Unarmed Jermaine Baker was 'lawfully killed' when he was shot at close-range by police, inquiry concludes
The inquiry did conclude that police made numerous failures throughout the operation
An unarmed father-of-two was “lawfully killed” by a firearms officer during a foiled prison break, but police made numerous failures in the planning and execution of the operation, an inquiry has concluded.
Jermaine Baker was fatally shot at close range as he sat in the front passenger seat of a stolen Audi A6 near Wood Green Crown Court in north London in December 2015 by police who suspected he and other conspirators were about to free a dangerous prisoner from a custody van.
The 28-year-old, from Tottenham, was unarmed at the time he was shot by a counter-terrorism specialist firearms officer known only as W80, who told the inquiry he thought Mr Baker was reaching for a weapon.
An imitation firearm was later found in the rear of the Audi.
Inquiry chairman His Honour Clement Goldstone QC concluded that, while Mr Baker was lawfully killed, there were police failings at almost every stage of the operation, which would “serve as a loud wake-up call” to the next Metropolitan Police Commissioner, following the resignation of Dame Cressida Dick.

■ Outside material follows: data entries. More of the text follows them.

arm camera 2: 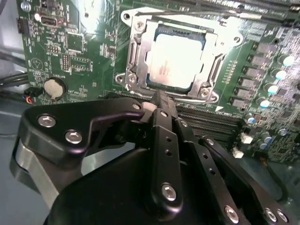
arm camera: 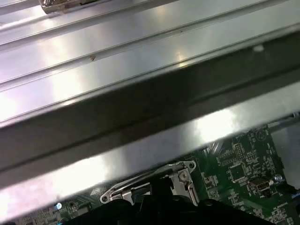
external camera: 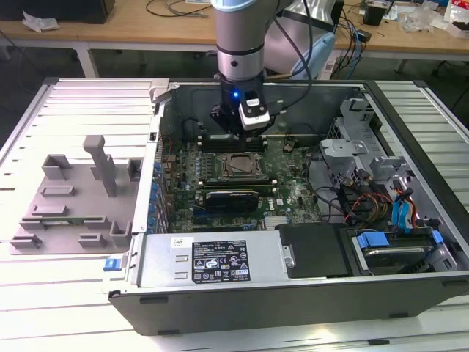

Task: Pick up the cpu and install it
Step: 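Install the first cpu locking lever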

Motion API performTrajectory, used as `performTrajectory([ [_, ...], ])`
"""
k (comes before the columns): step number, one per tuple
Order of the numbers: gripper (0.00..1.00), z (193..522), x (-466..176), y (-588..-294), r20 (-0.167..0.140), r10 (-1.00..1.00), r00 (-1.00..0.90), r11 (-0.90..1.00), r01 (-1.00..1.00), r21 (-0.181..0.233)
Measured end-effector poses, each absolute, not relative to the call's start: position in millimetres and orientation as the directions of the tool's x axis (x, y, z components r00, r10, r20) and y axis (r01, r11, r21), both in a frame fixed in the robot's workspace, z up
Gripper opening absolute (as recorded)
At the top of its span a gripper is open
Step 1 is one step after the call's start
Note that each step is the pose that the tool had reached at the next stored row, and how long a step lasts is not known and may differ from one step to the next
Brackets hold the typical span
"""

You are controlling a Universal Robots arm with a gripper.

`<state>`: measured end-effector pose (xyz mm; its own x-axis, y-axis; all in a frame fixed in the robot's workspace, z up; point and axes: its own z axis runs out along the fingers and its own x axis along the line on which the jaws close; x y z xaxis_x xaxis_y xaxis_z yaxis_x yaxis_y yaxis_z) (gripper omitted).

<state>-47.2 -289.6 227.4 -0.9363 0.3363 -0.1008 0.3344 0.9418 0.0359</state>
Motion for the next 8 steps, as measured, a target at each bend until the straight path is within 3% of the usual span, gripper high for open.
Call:
performTrajectory([
  [8,0.11,226.6,-48.4,-296.0,-0.1,0.233,-0.967,0.972,0.232,0.027],
])
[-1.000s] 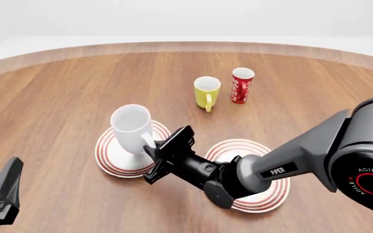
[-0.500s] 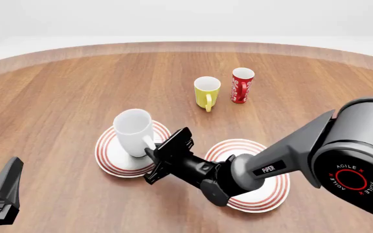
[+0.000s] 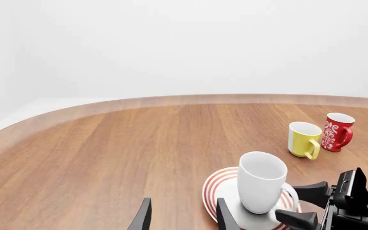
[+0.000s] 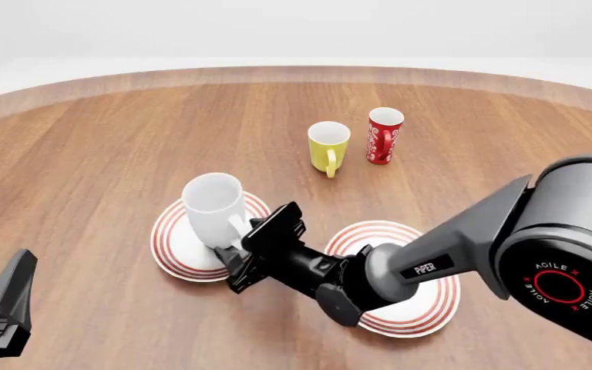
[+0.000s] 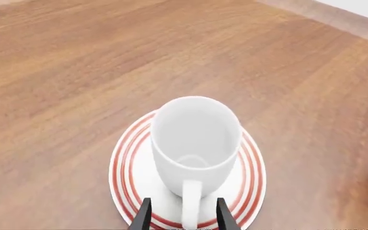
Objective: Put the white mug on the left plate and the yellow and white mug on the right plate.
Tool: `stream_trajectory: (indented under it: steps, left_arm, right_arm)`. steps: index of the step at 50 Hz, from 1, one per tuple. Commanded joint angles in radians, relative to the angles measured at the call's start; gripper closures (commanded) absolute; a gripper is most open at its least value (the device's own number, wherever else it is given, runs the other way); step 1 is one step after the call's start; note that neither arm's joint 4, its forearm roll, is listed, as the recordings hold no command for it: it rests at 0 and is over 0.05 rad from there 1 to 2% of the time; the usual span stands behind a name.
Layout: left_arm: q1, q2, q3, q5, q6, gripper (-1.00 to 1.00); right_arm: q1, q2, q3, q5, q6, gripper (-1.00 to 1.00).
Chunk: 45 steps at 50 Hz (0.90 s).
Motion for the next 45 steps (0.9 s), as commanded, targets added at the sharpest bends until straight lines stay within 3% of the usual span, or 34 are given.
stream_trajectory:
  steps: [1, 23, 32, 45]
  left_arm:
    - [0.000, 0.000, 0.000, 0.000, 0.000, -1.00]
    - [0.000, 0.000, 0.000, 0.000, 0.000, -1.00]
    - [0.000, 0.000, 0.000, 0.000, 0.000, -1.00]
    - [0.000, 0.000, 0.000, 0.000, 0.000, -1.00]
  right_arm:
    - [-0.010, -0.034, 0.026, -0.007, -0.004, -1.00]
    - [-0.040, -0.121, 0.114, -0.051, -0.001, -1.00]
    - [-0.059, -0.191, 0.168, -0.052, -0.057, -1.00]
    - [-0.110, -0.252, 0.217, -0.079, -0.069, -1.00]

He said: “I conclude that, when W80 shot Mr Baker, he held an honest and genuine belief that Mr Baker was moving in order to reach for the firearm.
“As such, W80 perceived that Mr Baker posed a lethal threat… I draw the conclusion, on the balance of probabilities, that the perceived threat from the actions and movement of Mr Baker was such that W80 honestly believed that it was reasonably necessary for him to shoot at Mr Baker.”
Mr Baker’s mother, Margaret Smith, said her son was “no angel”, but that he “should have gone to prison” rather than be fatally shot, and called on the inquiry chairman to consider whether her son being black could have been a factor in him being killed.
But Mr Goldstone said he “found no evidence to support a finding that race played any part in Mr Baker’s death”.
He also said that W80’s “overall credibility” as a witness “remained largely intact”.
The inquiry chairman highlighted a number of failures, including that public safety should have been – but was not – the primary objective of the operation, that intelligence that the conspirators had only been able to source an imitation firearm was not passed on to W80 and others, and the “delusional” idea that the operation would succeed in ridding the streets of north London of lethal firearms.